Kemudian atmosfer seperti apakah yang selama ini ada di rumah kita? Di lingkungan sekitar? Di sekolah? Ketika kita menginginkan anak kita menjadi pribadi mandiri, apakah kita sudah memberikan kepercayaan kepada anak bahwa mereka bisa melakukannya sendiri, sudahkah orang-orang sekitar tidak memberikkan bantuan berlebihan saat anak menghadapi permasalahannya, sudahkah lingkungan sekolah menumbuhkan lingkungan bagi anak sebagai pembelajar mandiri bukan karena iming-iming nilai atau iming-iming lainnya? Atau jangan-jangan atmosfer itu ternyata sangat bertolak belakang dengan tujuan kita?

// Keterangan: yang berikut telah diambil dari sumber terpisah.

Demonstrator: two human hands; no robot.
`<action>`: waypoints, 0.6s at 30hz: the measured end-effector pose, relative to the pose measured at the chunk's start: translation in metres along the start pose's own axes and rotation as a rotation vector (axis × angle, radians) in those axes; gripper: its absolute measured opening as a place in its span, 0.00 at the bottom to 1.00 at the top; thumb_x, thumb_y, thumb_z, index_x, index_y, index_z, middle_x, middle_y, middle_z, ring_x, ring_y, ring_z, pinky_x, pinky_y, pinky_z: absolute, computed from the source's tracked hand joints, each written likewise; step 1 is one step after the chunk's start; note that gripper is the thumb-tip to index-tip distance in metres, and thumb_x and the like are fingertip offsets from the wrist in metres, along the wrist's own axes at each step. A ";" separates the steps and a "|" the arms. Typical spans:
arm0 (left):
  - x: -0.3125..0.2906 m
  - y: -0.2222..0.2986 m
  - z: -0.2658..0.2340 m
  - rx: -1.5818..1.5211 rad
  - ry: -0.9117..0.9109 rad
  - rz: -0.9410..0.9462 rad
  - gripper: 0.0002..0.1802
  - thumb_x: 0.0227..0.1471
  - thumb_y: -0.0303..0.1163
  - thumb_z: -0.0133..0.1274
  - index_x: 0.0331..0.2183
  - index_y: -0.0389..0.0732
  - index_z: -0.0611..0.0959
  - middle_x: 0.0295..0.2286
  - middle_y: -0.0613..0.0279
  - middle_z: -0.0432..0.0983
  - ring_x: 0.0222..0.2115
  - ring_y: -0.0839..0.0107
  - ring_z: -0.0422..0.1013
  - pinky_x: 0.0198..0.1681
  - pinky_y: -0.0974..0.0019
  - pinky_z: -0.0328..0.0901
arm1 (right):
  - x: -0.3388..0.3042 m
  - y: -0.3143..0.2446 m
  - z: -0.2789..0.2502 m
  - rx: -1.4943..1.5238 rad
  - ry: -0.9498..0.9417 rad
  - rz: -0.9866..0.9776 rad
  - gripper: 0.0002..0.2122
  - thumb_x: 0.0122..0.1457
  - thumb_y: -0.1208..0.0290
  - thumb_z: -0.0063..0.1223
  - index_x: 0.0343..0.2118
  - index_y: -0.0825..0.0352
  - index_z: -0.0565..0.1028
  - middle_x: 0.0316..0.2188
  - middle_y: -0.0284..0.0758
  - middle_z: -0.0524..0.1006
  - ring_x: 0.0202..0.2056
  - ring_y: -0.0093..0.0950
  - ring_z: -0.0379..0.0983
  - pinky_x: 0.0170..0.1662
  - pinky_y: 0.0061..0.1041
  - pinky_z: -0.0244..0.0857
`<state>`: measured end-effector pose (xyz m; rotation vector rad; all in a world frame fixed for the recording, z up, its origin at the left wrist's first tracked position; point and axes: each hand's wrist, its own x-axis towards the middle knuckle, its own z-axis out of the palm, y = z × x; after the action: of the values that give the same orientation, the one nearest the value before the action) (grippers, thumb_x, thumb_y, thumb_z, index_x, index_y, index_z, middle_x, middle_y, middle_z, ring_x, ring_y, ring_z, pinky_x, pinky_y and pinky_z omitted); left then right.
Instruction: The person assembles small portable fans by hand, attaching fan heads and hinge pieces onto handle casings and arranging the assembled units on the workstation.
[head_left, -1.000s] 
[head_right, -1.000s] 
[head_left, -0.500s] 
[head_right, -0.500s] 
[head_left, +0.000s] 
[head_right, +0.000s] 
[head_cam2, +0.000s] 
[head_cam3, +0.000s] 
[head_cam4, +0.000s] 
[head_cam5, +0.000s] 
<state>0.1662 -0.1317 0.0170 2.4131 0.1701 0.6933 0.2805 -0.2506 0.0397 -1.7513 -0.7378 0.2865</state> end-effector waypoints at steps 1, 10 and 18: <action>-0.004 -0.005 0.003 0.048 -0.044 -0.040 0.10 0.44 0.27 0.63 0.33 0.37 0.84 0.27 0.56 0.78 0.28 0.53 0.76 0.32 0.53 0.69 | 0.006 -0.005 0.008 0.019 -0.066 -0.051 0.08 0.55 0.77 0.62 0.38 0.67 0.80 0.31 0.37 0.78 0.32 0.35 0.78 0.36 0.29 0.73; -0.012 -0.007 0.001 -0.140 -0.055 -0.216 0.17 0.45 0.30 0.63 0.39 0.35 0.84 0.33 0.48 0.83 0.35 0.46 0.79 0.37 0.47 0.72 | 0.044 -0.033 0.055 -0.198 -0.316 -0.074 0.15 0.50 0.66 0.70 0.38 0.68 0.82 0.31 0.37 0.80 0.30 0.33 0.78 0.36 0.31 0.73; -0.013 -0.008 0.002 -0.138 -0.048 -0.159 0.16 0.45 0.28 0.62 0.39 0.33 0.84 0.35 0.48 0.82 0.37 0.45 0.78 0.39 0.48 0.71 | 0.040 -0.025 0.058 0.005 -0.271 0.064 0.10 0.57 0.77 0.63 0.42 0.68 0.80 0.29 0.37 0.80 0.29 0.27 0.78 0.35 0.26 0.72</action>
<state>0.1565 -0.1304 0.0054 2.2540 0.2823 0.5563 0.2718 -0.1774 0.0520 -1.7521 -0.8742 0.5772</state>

Seperti sebuah perahu yang berlayar ke suatu tujuan tetapi tanpa sadar angin telah meniupkan kapal ke arah yang salah
Lanjut kemudian kita belajar mengenai instrumen yang kedua yaitu disiplin, menurut CM disiplin melakukan kebiasaan baik itu seperti membangun rel kereta api, sehingga nantinya kereta ini dapat melaju lancar di jalannya. Melatih kebiasaan baik ini sangat penting.
Sebuah ide menghasilkan tindakan, tindakan berkesinambungan menghasilkan kebiasaan, kebiasaan-kebiasaan membentuk karakter, dan karakter bisa menentukan nasib seseorang. Sungguh mengerikan jika kita ternyata membangun rel yang salah sejak awal. Oleh karena itu kita sebagai orangtua perlu menanamkan kebiasaan baik, bayangkan apa jadinya jika kebiasaan yang kita tanamkan adalah kebiasaan buruk. Merubah kebiasaan yang sudah berubah menjadi karakkter tentunya tidak mudah. Namun perlu diingat juga bahwa dalam menanamkan kebiasaan jangan sampai terasa ambisi dari mentornya. Ketika anak sudah merasakan ambisi dari sang mentor maka akan semakin sulit unyuk menanamkan kebiasaan tersebut.
Jelas ini bukan hal yang mudah, terutama jika kita sendiri sebagai orangtua masih memiliki kebiasaan-kebiasaan yang kurang baik. Namun sekali kita sudah bisa mengajak anak untuk memulai kebiasaan janganlah membuat jeda atau istilah sekarang "jangan kasih kendor" sampai kebiasaan itu sudah menjadi rutinitas harian yang sudah dianggap mudah untuk dilakukan. Membentuk kebiasaan harus dilakukan secara jelas, perlahan, bertahap. Kereta itu nantinya akan melaju kencang di atas rel yang kuat.